The foregoing is merely the preferred embodiments of the application, not to limit the application, all essences in the application Made any modifications, equivalent replacements, and improvements etc., should be included within the scope of protection of this application within mind and principle.

Claims

1. a kind of audio recognition method based on artificial intelligence, which is characterized in that the described method includes:

It receives user to instruct by the speech recognition request that browser is sent, the speech recognition request instruction is used for request call Microphone；

It is instructed in response to the speech recognition request, calls microphone, and obtain the voice of user's input by the microphone Stream；

The text information is sent to the browser.
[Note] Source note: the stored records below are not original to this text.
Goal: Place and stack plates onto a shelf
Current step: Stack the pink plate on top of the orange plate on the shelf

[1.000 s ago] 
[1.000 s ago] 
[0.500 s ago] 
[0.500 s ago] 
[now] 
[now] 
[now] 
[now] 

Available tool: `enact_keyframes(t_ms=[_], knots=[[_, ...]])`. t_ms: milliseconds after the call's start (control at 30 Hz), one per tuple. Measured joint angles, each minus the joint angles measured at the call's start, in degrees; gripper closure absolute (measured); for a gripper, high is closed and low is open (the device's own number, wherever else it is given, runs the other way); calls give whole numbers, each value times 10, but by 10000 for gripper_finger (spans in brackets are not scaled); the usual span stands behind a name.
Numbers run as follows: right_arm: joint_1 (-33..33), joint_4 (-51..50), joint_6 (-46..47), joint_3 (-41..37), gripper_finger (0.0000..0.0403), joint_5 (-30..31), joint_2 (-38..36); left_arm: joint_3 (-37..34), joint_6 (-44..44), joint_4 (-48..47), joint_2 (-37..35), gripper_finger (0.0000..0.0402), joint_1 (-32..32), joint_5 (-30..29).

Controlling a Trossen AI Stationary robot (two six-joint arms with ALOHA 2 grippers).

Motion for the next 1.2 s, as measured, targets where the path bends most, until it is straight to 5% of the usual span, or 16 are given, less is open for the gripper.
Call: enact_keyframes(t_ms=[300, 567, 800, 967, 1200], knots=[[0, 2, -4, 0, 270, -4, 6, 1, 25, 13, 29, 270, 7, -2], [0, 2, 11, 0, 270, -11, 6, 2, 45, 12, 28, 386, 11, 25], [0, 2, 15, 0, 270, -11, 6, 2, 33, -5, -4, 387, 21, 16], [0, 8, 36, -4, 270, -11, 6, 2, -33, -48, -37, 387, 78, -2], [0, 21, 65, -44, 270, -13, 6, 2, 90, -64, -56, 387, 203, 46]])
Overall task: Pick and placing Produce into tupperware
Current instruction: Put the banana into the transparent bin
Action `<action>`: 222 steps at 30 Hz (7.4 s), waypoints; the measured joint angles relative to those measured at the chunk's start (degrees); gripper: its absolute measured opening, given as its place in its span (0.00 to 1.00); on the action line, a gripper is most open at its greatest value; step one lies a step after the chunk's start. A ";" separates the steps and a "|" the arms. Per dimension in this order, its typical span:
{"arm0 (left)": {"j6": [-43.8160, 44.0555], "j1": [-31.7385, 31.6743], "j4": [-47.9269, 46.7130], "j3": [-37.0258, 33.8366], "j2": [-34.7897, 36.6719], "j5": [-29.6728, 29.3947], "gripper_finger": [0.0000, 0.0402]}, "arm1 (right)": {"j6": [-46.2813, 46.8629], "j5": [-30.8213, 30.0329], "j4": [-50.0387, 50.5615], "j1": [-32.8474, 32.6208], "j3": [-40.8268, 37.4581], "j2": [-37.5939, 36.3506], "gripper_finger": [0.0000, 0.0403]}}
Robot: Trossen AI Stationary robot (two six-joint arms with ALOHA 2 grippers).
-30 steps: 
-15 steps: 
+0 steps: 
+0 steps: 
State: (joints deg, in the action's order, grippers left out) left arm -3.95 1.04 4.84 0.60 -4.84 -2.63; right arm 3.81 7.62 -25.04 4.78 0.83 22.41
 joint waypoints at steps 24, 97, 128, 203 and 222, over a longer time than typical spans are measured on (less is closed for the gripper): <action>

2. the audio recognition method according to claim 1 based on artificial intelligence, which is characterized in that described to institute's predicate In the step of sound stream carries out text identification, obtains text information, comprising:

The voice flow is sent to speech recognition engine；

Obtain the text information after speech recognition engine identification；

Or

The C++SDK identified by integrated speech, identifies the text information after the voice flow is identified, wherein the C++ SDK is the Software Development Kit using C Plus Plus.

3. the audio recognition method according to claim 1 based on artificial intelligence, which is characterized in that in the calling Mike In the step of wind, comprising:

4. the audio recognition method according to claim 1 based on artificial intelligence, which is characterized in that described by the text This information was sent to after the step of browser, comprising:

The voice broadcast request instruction that user is sent by the browser is received, the voice broadcast request instruction is for requesting First text information is subjected to voice broadcast；

First text information is sent to the text-to-speech identification engine；

According to the voice broadcast request instruction, audio unit is called；

The voice messaging is broadcasted by the audio unit.

5. the audio recognition method according to claim 1 based on artificial intelligence, which is characterized in that described by the text This information was sent to after the step of browser, comprising:

The control instruction that user is sent in the browser by ActiveX control is received, the control instruction is for controlling The start and stop of speech recognition processed；

6. the audio recognition method according to claim 1 based on artificial intelligence, which is characterized in that in the calling Mike In the step of wind, comprising:

7. the audio recognition method according to claim 1 based on artificial intelligence, which is characterized in that the speech recognition side Method is the form using voice plug-in unit, and the mounting means of the voice plug-in unit is by way of pushing installation kit by the voice Plug-in unit silence is installed on computers.

8. a kind of speech recognition equipment based on artificial intelligence, which is characterized in that described device includes:

Receiving module is instructed for receiving user by the speech recognition request that browser is sent, and the speech recognition request refers to It enables and is used for request call microphone；

Sending module, for the text information to be sent to the browser.

9. a kind of computer equipment, including memory and processor, the memory are stored with computer program, feature exists In the processor realizes method described in any one of claims 1 to 7 when executing computer program the step of.

10. a kind of computer readable storage medium, is stored thereon with computer program, which is characterized in that the computer program The step of method described in any one of claims 1 to 7 is realized when being executed by processor.